Thank you everyone for your help and support! I understand a fair bit of German and I found the grammar quite understandable. I love the accent, which I am working on!

Thanks again everyone!


----------



## Mandyajel

hi there,
i been wating to learn dutch for a couple of years now, suddenly this lad walks onto the seen. I thought he was english but it turns out he is dutch and its making me want to learn this beautiful language even more, so i can speak him and make it easier on him so he doesnt have to speak english all the time is there ne way of locating a place to learn dutch in my area or maybe an online course would be good as well, any ideas?

Thank you for any replys or suggestions you may give to me.


----------



## Jana337

Hello,

I am merging your thread with an old one. Please use the search engine and try to find our Dutch threads (all of them will have Dutch in the title).
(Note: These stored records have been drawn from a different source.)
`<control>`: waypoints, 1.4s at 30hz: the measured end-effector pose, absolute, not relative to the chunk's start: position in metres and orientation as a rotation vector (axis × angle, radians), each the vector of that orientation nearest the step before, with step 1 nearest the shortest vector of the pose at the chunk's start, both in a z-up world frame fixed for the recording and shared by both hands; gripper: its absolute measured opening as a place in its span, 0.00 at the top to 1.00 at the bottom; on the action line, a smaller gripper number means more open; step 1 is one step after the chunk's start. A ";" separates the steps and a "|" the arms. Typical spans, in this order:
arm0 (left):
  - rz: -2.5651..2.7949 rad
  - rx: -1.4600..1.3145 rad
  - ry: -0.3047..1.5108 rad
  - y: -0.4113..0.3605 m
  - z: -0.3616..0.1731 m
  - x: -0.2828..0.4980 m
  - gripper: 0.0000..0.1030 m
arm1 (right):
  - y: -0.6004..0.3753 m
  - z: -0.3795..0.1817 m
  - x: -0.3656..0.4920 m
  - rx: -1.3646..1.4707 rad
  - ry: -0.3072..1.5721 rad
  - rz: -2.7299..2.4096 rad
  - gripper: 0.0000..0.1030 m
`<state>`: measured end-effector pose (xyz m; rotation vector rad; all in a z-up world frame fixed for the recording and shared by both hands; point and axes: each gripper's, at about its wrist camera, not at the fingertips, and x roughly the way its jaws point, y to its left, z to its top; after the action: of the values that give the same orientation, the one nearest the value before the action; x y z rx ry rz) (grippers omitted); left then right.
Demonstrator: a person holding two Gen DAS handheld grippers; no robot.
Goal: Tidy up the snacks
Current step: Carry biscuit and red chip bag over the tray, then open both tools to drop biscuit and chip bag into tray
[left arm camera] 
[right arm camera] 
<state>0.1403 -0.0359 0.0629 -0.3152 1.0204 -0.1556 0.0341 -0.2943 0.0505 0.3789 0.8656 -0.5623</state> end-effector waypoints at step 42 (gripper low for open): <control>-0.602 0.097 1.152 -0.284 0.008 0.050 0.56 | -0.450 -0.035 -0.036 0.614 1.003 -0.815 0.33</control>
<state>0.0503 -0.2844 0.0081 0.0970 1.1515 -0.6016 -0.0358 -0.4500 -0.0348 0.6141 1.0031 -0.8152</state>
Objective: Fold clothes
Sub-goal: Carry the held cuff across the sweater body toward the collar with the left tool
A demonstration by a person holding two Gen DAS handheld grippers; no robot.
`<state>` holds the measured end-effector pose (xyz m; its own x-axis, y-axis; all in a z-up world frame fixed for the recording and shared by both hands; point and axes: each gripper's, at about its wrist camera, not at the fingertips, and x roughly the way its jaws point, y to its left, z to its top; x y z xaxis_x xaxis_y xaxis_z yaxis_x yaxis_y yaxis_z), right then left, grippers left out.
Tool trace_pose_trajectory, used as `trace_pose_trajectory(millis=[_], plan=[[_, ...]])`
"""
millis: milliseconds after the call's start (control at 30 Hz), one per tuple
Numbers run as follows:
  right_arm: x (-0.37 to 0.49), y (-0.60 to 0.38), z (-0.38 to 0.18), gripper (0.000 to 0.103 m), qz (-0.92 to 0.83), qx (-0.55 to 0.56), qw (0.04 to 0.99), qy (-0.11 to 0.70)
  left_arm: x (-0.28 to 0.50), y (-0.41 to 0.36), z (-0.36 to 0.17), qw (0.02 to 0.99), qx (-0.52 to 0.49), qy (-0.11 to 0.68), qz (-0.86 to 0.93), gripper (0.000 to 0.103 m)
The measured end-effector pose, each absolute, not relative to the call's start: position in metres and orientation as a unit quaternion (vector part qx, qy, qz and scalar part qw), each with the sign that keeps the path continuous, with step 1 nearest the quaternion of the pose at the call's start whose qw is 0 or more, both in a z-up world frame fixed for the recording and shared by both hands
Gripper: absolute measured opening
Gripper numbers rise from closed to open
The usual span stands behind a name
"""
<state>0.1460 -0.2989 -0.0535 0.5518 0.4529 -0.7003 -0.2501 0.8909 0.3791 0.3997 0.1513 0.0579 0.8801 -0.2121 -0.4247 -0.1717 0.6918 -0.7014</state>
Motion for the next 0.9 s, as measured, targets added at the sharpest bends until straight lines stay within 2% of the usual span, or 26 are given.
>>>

A rule you should pay attention to: 


> Except as a topic of discussion, chatspeak and SMS style are not acceptable. Members must do their best to write using standard language forms. Rules


Proper capitalization is a part of the standard language forms.

Jana


----------



## Mandyajel

thats fine, sorry about that ^^


----------



## Rayines

*Hallo *Mandyajel*, I send you two resources here: the first one, is absolutely in Dutch, and the second, Dutch-English. Hope it helps  :*

*De Elektronische ANS*

*Learn Dutch online*


----------



## lotjed_13

I want to tell you one thing: 7 months is enough to learn a language.
at least, when you hear and speak it every day
good luck lizziewoo!


----------



## Mandyajel

hi all again.
yes the reason i wanted to lear dutch was because my boyfriend is dutch and he knows english but its very hard to understand him so i wanted to make things less complicated and learn his language and if succeed (excuse my poor spelling error) i will hopefully move up to holland with him and rent a place with him do you suppose thats a good idea?


----------



## gorbatzjov

elroy said:
			
		

> _Ik denk wel dat Lizzie heel veel Nederlands in negen maanden kan leren.  Ik vind het vooral erg goed dat ze naar Nederland _ga_ zal reizen, maar je hebt ook gelijk als (beter: wanneer) je zegt dat veel Nederlanders goed Engels spreken en het daarom vast wel (Dutch-Holland expression) met haar zullen willen spreken._



Bijna perfect! Maar toch goed gedaan!


----------



## maarjan

Hey!

I am going to learn Dutch in a few weeks and I want to know whether anyone of you could tell me about it. Is it difficult? How long will it last to speak it perfectly and so on...

Maarjan


----------



## Outsider

Try doing a search in this forum for threads with the word "Dutch" in their title. You should find plenty.


----------



## Chazzwozzer

Any contribution to resources by our Dutch fellows onboard would be greatly appreciated.


----------



## SimoneW

I just added a link in the contribution to resources for the dutch language that might be of use.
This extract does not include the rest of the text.